Es la base del cristianismo que definió la sociedad europea en los siglos siguientes hasta la actualidad. Tan actual como que, por ejemplo, en la elección papal de hace unos meses, los espectadores más avezados se habrán percatado de la multitud de referencias léxicas y rituales de origen romano.
Después de todo, la cuenta de Twitter, de X, del papa de Roma, es, no por casualidad, @pontifex.

De la admiración al morbo
Los grandes edificios romanos que aún se hallan en pie, pienso en el Panteón, en el Coliseo, o en el Acueducto de Segovia, provocan la admiración en nuestros días. Y eso hace que miremos a Roma, a su Imperio, a su cultura.
En la civilización de TikTok y de Instagram en la que vivimos, resulta casi imposible acudir a dichos monumentos, o pasear por el anfiteatro de Itálica, o por el de Mérida, sin decenas de contemporáneos nuestros haciendo selfies y vídeos. Es porque quien hace esa foto, ese vídeo bailando enfrente de los monumentos, o componiendo un gesto llamativo, en el fondo, admira lo que tiene delante.
Además, hay un motivo, si queremos, un poco más siniestro, más negro. Me refiero al morbo. Todo el mundo ha oído hablar de las matanzas, la violencia, las masacres, que eran tan frecuentes en Roma. También lo eran en la mayor parte de las culturas del Mundo Antiguo, no solo en Roma.
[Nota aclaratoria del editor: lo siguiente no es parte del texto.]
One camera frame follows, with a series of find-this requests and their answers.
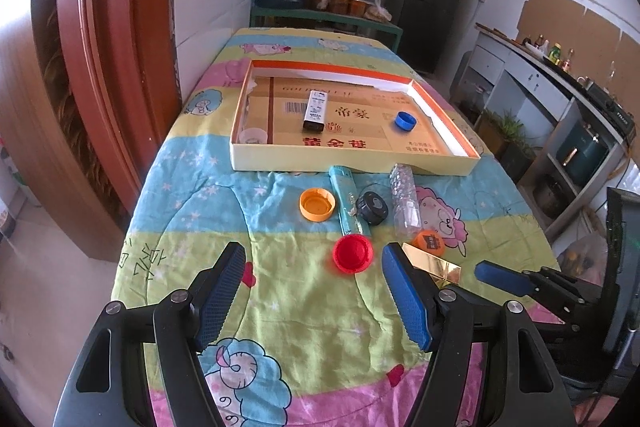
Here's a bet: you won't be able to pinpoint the orange-yellow bottle cap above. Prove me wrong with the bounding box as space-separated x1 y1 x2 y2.
299 188 335 223

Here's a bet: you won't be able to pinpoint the cardboard sheets on wall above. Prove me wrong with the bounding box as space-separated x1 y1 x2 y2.
517 0 640 100

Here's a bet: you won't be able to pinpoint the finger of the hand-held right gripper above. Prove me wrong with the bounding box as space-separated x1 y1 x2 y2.
474 260 607 326

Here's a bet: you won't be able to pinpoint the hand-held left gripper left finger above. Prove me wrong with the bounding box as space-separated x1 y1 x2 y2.
52 241 248 427

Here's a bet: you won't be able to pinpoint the wooden door frame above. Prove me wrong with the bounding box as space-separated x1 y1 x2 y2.
30 0 183 258

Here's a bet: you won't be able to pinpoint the orange-rimmed cardboard box tray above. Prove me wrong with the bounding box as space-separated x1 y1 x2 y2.
230 59 482 178

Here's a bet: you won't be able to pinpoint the clear plastic bottle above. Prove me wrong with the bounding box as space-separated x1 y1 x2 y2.
389 163 447 258

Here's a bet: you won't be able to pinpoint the gold rectangular box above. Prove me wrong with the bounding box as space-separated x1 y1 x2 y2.
402 243 463 285

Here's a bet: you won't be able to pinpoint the white cartoon print box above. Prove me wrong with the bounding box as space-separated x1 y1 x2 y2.
300 90 328 131

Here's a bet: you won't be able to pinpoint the teal rectangular box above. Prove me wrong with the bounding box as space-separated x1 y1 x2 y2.
328 164 372 239

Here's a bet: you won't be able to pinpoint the dark cooking pot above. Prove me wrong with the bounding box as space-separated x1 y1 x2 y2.
532 177 566 218

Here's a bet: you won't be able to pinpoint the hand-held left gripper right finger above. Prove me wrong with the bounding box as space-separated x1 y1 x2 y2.
381 242 576 427

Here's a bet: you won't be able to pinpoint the black refrigerator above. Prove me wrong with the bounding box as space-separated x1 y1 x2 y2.
392 0 471 75

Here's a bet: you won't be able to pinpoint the white kitchen counter cabinet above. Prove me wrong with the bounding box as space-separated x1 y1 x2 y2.
470 24 640 233

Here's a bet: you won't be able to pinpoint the white plastic bag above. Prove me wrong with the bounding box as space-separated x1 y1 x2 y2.
367 0 393 22

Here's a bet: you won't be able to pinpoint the teal cooking appliance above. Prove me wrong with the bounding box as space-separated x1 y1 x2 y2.
556 121 611 185

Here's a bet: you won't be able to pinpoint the grey gas cylinder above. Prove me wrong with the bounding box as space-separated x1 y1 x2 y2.
452 52 473 98

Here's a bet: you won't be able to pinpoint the black round case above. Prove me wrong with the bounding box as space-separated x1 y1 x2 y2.
356 190 389 226

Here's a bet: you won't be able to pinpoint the red bottle cap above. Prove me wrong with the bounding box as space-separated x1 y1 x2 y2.
332 234 375 275

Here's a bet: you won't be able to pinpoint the cartoon printed blanket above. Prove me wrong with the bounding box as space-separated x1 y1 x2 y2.
112 27 563 427

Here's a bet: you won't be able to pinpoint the green potted plants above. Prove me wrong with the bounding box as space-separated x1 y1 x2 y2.
480 109 536 172

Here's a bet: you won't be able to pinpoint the black stove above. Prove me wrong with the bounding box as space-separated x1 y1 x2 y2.
585 82 636 132

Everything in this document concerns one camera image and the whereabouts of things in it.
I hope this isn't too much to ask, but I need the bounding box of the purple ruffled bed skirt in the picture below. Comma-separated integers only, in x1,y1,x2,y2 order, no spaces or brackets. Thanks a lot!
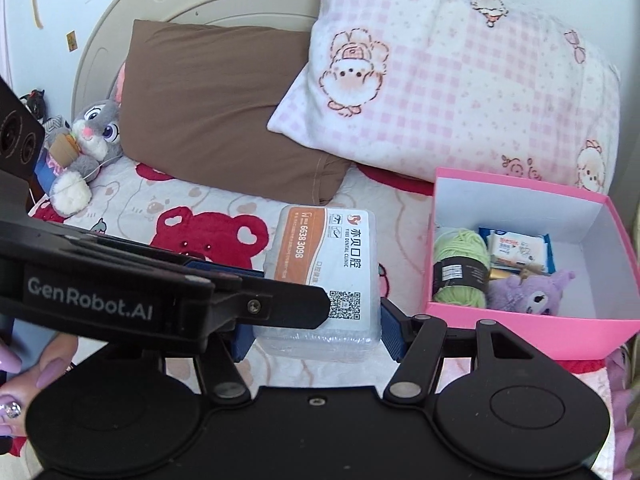
602,347,640,480

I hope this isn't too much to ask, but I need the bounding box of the frosted bottle with gold cap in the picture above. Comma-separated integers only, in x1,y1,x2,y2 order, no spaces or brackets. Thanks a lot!
487,264,546,283

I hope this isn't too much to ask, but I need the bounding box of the green yarn ball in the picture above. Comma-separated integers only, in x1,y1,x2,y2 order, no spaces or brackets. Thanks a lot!
432,228,492,308

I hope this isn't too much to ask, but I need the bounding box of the clear pack with orange label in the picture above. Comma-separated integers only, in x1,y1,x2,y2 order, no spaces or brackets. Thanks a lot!
252,204,383,363

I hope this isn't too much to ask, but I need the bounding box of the person's left hand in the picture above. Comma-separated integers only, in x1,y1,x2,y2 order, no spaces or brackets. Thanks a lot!
0,335,81,442

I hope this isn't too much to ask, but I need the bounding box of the dark small object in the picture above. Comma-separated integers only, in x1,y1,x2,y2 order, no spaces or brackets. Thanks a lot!
20,89,48,116

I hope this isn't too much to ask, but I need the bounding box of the pink cardboard box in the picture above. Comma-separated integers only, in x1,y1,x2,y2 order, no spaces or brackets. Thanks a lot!
425,167,640,361

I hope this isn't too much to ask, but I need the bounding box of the small white tissue pack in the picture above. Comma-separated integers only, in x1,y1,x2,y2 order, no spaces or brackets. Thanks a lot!
487,232,546,271

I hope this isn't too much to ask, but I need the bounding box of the printed bear blanket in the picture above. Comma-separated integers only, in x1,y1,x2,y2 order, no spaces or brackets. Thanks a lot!
27,157,613,401

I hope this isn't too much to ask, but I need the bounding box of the blue wet wipes pack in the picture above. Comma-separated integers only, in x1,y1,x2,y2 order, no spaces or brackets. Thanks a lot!
477,225,556,276

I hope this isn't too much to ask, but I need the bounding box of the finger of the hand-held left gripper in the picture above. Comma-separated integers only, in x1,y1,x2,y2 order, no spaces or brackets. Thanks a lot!
185,259,266,282
207,279,332,346

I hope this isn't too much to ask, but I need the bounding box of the purple plush toy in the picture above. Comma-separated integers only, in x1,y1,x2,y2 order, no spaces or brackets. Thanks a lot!
487,269,577,317

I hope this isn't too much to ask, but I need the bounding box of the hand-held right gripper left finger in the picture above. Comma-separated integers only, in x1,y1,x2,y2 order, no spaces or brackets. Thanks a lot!
192,322,257,404

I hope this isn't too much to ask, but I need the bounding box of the pink checked pillow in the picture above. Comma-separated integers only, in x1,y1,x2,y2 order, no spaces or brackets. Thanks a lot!
266,0,623,196

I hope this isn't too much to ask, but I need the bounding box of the grey rabbit plush toy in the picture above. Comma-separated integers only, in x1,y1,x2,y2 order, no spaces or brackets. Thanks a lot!
35,62,126,218

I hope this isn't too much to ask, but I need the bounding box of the brown pillow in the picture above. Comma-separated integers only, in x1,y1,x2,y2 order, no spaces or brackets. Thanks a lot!
120,20,351,206

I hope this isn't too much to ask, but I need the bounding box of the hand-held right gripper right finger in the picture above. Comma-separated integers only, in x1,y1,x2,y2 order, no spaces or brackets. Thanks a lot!
380,297,536,403

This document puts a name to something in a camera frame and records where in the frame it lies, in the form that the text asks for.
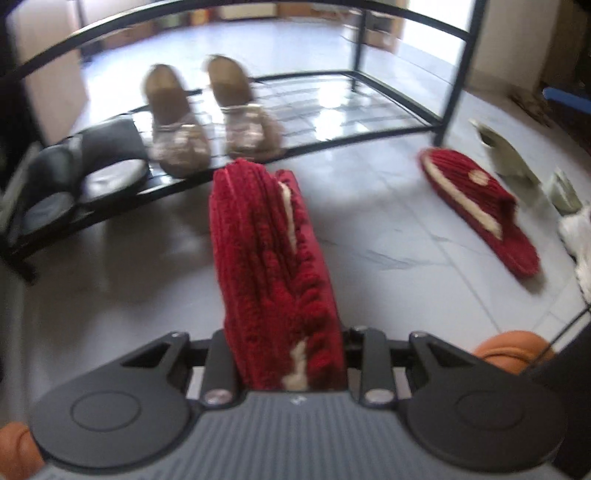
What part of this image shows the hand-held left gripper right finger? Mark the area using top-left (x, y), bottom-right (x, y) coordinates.
top-left (355, 328), bottom-right (481, 408)

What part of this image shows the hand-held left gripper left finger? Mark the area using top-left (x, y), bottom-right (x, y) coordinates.
top-left (121, 329), bottom-right (243, 407)

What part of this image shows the red fuzzy slipper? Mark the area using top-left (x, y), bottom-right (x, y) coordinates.
top-left (208, 158), bottom-right (348, 391)
top-left (419, 148), bottom-right (541, 278)

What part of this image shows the black metal shoe rack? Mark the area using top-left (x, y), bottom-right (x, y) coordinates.
top-left (0, 0), bottom-right (490, 283)

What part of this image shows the orange rounded object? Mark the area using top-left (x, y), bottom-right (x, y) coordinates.
top-left (475, 330), bottom-right (557, 376)
top-left (0, 408), bottom-right (46, 480)

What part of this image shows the black slipper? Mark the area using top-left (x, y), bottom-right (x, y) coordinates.
top-left (8, 138), bottom-right (84, 241)
top-left (78, 117), bottom-right (151, 204)

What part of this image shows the white cloth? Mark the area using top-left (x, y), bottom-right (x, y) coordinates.
top-left (557, 207), bottom-right (591, 301)

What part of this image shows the olive green shoe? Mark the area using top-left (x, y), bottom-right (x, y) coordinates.
top-left (547, 168), bottom-right (583, 214)
top-left (470, 119), bottom-right (542, 195)

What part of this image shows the beige embellished shoe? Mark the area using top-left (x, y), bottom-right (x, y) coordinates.
top-left (204, 54), bottom-right (288, 162)
top-left (143, 64), bottom-right (213, 177)

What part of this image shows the blue object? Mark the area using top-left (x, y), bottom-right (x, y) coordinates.
top-left (542, 88), bottom-right (591, 116)

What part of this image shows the light wooden cabinet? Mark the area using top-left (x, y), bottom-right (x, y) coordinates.
top-left (8, 0), bottom-right (90, 144)

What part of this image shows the black cable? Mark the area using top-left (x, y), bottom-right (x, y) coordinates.
top-left (529, 308), bottom-right (591, 367)

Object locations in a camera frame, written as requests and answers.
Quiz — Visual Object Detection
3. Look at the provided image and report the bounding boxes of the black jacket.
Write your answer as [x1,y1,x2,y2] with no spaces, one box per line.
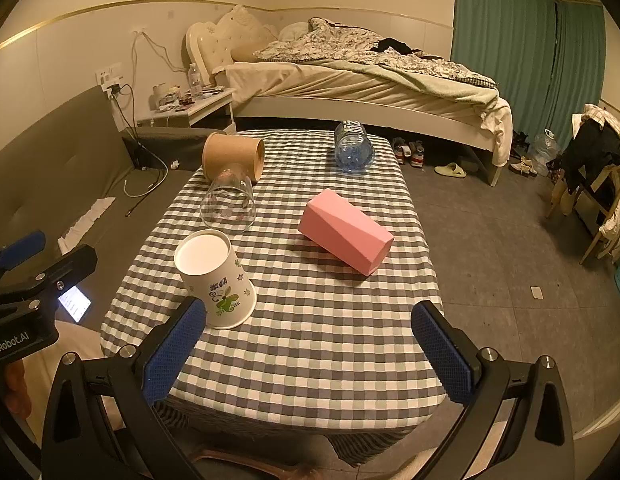
[560,119,620,197]

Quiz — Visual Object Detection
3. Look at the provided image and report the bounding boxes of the white wall socket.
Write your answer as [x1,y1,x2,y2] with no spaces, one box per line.
[95,62,125,93]

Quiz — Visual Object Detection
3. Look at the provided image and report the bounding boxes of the white bed with tufted headboard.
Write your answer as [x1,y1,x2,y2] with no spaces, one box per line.
[185,4,514,187]

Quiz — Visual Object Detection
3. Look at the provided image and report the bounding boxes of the green curtain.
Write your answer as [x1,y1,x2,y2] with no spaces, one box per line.
[554,0,606,108]
[450,0,560,107]

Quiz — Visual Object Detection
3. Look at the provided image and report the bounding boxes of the white tissue paper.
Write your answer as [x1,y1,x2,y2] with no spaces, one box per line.
[57,196,117,242]

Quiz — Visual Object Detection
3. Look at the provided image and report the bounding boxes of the wooden chair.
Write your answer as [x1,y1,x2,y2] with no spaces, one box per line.
[547,160,620,267]

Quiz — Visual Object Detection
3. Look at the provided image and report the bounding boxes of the pair of sneakers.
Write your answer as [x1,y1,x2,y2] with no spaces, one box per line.
[392,141,427,167]

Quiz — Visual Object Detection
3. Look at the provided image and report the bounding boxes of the person's left hand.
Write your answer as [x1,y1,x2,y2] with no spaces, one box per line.
[4,359,35,417]

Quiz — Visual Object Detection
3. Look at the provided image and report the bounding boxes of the smartphone with lit screen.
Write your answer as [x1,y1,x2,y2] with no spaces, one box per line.
[57,285,94,324]

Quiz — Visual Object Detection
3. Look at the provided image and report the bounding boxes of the checkered tablecloth table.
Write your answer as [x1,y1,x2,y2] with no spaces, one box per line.
[100,129,445,433]

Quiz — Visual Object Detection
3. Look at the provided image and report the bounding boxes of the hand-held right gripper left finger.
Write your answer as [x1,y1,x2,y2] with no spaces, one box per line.
[42,296,211,480]

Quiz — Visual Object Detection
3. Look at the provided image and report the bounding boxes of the pale green blanket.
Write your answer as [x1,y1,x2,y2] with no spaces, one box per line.
[310,57,501,112]

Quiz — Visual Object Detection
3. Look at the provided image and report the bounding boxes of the white wall cable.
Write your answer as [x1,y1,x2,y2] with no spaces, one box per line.
[131,30,191,92]

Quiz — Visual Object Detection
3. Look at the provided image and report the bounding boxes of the grey sofa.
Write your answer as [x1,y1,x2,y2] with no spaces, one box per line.
[0,84,207,266]

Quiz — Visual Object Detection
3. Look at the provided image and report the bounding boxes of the clear glass cup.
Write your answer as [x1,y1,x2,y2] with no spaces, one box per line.
[200,172,257,233]

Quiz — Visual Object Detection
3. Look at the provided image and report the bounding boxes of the black cable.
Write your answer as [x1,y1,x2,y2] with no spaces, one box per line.
[112,85,142,153]

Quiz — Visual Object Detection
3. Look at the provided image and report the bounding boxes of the pink angular box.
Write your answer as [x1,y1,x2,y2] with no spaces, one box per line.
[297,188,395,277]

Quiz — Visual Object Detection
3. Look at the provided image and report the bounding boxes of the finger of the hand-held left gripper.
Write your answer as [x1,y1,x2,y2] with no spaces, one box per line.
[0,244,99,313]
[0,230,46,283]

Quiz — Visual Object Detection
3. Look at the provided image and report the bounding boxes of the white pillow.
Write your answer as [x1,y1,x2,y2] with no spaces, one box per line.
[277,22,311,42]

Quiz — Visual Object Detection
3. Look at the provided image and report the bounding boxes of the beige shoes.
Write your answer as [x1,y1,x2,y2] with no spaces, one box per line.
[510,156,540,177]

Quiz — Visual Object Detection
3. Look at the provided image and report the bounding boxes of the brown cardboard cup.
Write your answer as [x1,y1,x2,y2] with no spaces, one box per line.
[202,132,266,183]

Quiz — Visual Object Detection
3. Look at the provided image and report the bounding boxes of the blue tinted glass jar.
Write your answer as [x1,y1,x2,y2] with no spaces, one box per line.
[334,120,376,173]

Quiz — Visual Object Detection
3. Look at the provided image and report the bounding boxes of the floral quilt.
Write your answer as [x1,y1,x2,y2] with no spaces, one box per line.
[252,16,498,88]

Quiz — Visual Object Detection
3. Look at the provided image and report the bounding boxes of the white nightstand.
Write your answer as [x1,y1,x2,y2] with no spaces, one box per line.
[136,87,238,134]

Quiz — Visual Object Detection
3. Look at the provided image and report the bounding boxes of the black garment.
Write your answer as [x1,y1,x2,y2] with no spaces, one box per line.
[370,37,427,57]

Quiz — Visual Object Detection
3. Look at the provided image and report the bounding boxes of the white floral paper cup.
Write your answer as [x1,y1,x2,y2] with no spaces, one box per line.
[173,230,257,331]

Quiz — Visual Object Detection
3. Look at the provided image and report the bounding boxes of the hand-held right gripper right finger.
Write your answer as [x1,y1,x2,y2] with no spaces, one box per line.
[411,300,576,480]

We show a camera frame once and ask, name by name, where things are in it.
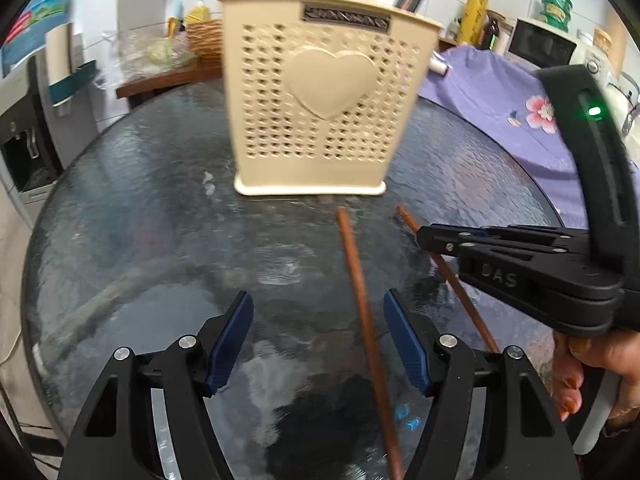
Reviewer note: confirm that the white and teal carton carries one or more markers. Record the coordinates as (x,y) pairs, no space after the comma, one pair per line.
(70,70)

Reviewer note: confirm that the beige cloth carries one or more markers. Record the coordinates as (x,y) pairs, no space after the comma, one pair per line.
(12,270)

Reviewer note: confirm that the dark glass bottle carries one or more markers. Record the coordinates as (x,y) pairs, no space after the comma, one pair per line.
(492,30)

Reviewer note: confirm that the purple floral cloth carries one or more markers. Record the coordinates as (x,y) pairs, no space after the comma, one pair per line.
(490,105)

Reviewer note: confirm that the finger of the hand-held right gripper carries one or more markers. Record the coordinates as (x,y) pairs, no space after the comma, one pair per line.
(500,250)
(480,233)

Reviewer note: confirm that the green jar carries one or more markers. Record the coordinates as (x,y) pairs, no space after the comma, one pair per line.
(555,7)

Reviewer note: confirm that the yellow bottle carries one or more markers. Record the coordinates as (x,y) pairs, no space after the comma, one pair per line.
(199,12)

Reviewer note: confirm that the person's right hand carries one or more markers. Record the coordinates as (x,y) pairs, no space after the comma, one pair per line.
(567,385)

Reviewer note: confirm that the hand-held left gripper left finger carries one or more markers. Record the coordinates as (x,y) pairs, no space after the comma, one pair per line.
(230,345)

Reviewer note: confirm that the woven basket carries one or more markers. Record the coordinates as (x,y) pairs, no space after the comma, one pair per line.
(205,37)

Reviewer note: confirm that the brown wooden chopstick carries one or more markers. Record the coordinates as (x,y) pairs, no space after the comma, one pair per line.
(465,300)
(367,330)

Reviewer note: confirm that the beige perforated utensil holder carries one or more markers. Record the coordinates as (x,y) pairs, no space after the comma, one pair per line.
(280,135)

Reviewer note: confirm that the white water dispenser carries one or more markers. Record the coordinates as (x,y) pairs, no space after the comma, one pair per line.
(20,110)

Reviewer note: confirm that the blue water jug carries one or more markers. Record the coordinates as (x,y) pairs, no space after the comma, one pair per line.
(40,15)

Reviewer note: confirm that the wooden side table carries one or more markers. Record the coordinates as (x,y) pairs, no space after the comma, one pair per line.
(165,80)

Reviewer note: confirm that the clear plastic bag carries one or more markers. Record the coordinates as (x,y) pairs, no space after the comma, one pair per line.
(150,50)

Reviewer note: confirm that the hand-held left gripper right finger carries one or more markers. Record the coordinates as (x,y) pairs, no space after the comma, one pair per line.
(407,345)

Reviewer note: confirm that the clear jar yellow contents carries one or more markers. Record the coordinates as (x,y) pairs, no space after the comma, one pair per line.
(602,42)

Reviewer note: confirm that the white appliance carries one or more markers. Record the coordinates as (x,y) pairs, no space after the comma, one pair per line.
(617,85)

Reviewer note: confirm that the white microwave oven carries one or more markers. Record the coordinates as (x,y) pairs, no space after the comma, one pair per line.
(545,42)
Pero son otro de los focos de atracción que han llamado la atención de nuestra sociedad contemporánea.

El miedo al final
Dejo para el final el asunto que, quizás, más pueda inquietar. Me refiero al miedo. Al miedo a acabar, a que una cultura, una civilización, se termine. Como el Imperio romano. Que terminó.
La Ilustración europea miró hacia Roma con profunda preocupación. Las respuestas de Montesquieu y, sobre todo, de Gibbon, en el siglo XVIII, estaban centradas en mirar más los problemas de Roma que el papel de los bárbaros en el final del Imperio. Todo esto cambió más tarde, y las potencias del siglo XIX buscaron sus mejores y supuestos retratos en los romanos y en los bárbaros.

Las potencias europeas miraban a Roma buscando orígenes y tratando de eludir el miedo a un final. Las Guerras Mundiales no hicieron sino provocar, después, la preocupación por la idea del fin del mundo. Y, de nuevo, el miedo a que a los occidentales les sucediera lo mismo que a los romanos latía en numerosas interpretaciones académicas.
La Unión Europea, a finales del siglo XX y comienzos del XXI, financió un magno proyecto que reunió a decenas de científicos (historiadores, arqueólogos, filólogos…) intentando superar la idea del miedo, del final, y sustituirla por la de transformación. De hecho, aquel proyecto se tituló The Transformations of the Roman World.
Sí, los europeos han mirado a Roma porque se reconocen con sus lenguas, con su religión, con su derecho, con sus sistemas políticos… Pero también por el morbo, por la atracción de la sangre, y, digámoslo, también por el miedo.
Referencias
- Brian Campbell, Historia de Roma, Editorial Crítica, Barcelona, 2013.
- Santiago Castellanos, Historia de Roma, Editorial Pinolia, Madrid, 2024.
- Jerry Tonner, Sesenta millones de romanos, Editorial Crítica, Barcelona, 2023.